APPLICATION OF THE DATA PROTECTION ACT IN KENYA: THE ‘HUDUMA NAMBA DECISION’
The High Court recently delivered a clear message that the Constitutional right to privacy must be respected, observed and protected and this right has been in existence since the Constitution was implemented and did not first arise with the enactment of the Data Protection Act 2019 (“DPA”). Any subsequent legislation is intended to give effect to the already existing Constitutional right and is clearly important in order to ensure that a legal framework exists, however the absence of such legislation does not mean that these rights can be ignored.
The Huduma project
In January 2019 (prior to the enactment of the DPA), the Kenyan government announced the launch of a national identity card system—the National Integrated Identity Management System (NIIMS), popularly known as "Huduma Namba"—requiring the personal and biometric information of all ID-holders to be entered into a centralised national database. Several legal challenges were filed and in January 2020, shortly after the enactment of the DPA in November 2019, the High Court ordered the Government to delay its implementation until a comprehensive regulatory framework under the DPA could be put in place to address, amongst other factors, the data privacy issues arising from the collection and processing of personal data and sensitive personal data. The Government proceeded to process the collected data and continue with the roll-out of the cards on the basis that it had fulfilled the requisite requirements. The High Court has now declared this roll-out to be unlawful on the grounds that it conflicts with the provisions of the DPA.
The ruling has provided some interesting food for thought:
The retrospective effect of the DPA.
- In its reasoning, the Court observed that the DPA was enacted to give effect to the Constitutional right to privacy and that the DPA was intended to apply retrospectively to such an extent or to such time as to cover any action taken by the State or any other entity or person that may affect the right to privacy.

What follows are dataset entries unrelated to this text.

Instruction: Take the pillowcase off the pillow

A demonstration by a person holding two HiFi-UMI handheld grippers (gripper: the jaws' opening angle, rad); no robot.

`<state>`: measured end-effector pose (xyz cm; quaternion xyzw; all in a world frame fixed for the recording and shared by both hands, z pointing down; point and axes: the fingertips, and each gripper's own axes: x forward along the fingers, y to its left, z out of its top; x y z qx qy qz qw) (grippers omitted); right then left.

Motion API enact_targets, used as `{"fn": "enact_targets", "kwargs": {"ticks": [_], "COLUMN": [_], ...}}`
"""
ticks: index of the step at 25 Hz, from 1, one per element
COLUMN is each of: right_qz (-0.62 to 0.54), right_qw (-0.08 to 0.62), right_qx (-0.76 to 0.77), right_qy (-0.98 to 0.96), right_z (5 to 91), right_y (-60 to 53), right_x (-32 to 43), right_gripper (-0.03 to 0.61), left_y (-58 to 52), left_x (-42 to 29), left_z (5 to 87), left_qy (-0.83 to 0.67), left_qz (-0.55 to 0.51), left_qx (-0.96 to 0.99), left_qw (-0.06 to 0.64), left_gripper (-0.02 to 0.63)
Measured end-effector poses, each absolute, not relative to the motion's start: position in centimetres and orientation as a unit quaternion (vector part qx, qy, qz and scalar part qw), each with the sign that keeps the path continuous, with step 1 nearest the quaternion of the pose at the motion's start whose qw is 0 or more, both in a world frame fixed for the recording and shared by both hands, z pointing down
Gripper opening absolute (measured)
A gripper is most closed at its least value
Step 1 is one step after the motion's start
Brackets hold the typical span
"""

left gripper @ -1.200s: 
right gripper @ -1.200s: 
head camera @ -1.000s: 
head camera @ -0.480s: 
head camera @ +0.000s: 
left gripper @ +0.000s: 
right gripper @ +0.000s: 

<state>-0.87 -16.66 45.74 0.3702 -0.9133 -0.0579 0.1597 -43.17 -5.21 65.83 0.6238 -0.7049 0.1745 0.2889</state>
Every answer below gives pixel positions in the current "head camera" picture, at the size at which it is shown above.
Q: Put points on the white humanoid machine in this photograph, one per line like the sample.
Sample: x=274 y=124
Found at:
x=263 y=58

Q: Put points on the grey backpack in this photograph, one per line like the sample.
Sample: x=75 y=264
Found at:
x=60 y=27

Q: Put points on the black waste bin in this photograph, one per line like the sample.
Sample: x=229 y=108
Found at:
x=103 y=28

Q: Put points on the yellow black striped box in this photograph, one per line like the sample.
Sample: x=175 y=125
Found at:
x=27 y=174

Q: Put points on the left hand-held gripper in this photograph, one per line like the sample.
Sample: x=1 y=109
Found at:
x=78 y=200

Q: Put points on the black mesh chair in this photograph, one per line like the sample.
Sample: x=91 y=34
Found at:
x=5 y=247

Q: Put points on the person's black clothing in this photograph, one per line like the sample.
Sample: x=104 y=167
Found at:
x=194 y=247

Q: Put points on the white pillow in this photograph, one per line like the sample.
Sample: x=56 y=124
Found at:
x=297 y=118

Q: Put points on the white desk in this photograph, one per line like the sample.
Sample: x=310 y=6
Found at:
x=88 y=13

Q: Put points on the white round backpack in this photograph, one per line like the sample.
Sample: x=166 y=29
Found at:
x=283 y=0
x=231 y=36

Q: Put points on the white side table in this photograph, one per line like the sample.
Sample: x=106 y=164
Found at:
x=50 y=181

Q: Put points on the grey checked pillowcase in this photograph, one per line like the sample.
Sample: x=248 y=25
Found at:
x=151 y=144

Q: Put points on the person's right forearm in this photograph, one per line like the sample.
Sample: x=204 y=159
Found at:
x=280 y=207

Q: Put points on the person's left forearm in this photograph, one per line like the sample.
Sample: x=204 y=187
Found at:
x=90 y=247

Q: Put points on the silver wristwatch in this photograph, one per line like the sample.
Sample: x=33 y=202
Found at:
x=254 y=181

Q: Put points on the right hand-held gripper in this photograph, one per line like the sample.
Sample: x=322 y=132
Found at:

- The Court further criticised the lack of foresight by the Government stating that “it would have been prudent” for the State to ensure that the legal framework for the protection of the right to privacy was in place before taking any actions that would be likely to infringe such Constitutional right.
- The Court stated that there now existed legislation against which the Government’s actions must be weighed irrespective of when such acts occurred on the basis that it affected the individual’s Constitutional right to privacy.
- According to the Court, the provisions in the DPA setting out the requirements for the conduct of a data protection impact assessment (“DPIA”) did not impose any more obligations or duties on the State than that which already existed.
- From our perspective, this reasoning does raise concerns particularly as regards any processing activities carried out prior to the enactment of the DPA and the draft Data Protection (General) Regulations (which are still under review and include a template form of DPIA). Even where the Constitutional right to privacy was recognised and protected in the context of any pre-DPA processing activities, without a legal framework outlining the form of the assessment that data controllers and data processors are expected to have followed, what were such entities expected to do during this period in the absence of any such guidelines?
Data Protection Impact Assessments.
- The Court held that a DPIA should have been carried out prior to the collection and processing activities and issued an order mandating the conducting of a DPIA in accordance with the provisions of the DPA before the continued processing of data and rolling out of the Huduma cards.
- The Court recognised that whilst DPIAs should usually be carried out prior to the processing of personal data and that a significant number of Huduma cards had already been issued, a fresh DPIA should nonetheless be carried out. The assessment will now assist in determining whether or not additional safeguards or processes need to be put in place in respect of the processed and stored data.
- In its Guidance Note on DPIAs, the Office of the Data Protection Commissioner (ODPC) clarified that the carrying out of a DPIA is only mandatory where processing is “likely to result in a high risk to the rights and freedoms of data subjects” and where it is not clear whether or not a DPIA is required, the ODPC recommends carrying out a DPIA nonetheless.
- Whilst the draft Data Protection (General) Regulations are not yet in force (click here for an earlier update) and the template form of DPIA may be varied, in light of this recent decision, where you determine that a DPIA is required, we would recommend following the template form available in the draft Regulations and the Guidance Note in the interim.
The decision serves as a reminder to ensure that any processing activities that commenced prior to the enactment of the DPA and which are continuing currently comply with the DPA (including storage and use of such personal data). In the event of an investigation by the ODPC, taking steps now to rectify any areas of non-compliance may go some way to show the ODPC what measures your organisation has taken (whether as a data controller or data processor) to ensure compliance with the DPA. This extends beyond the carrying out of a DPIA and includes compliance with notification requirements, technical and security safeguards and organisational systems and procedures.
The Government has issued a press statement announcing that it will move to the Court of Appeal to challenge the High Court’s decision. We will be keeping an eye on developments in this case and the implications arising from the decisions of the courts.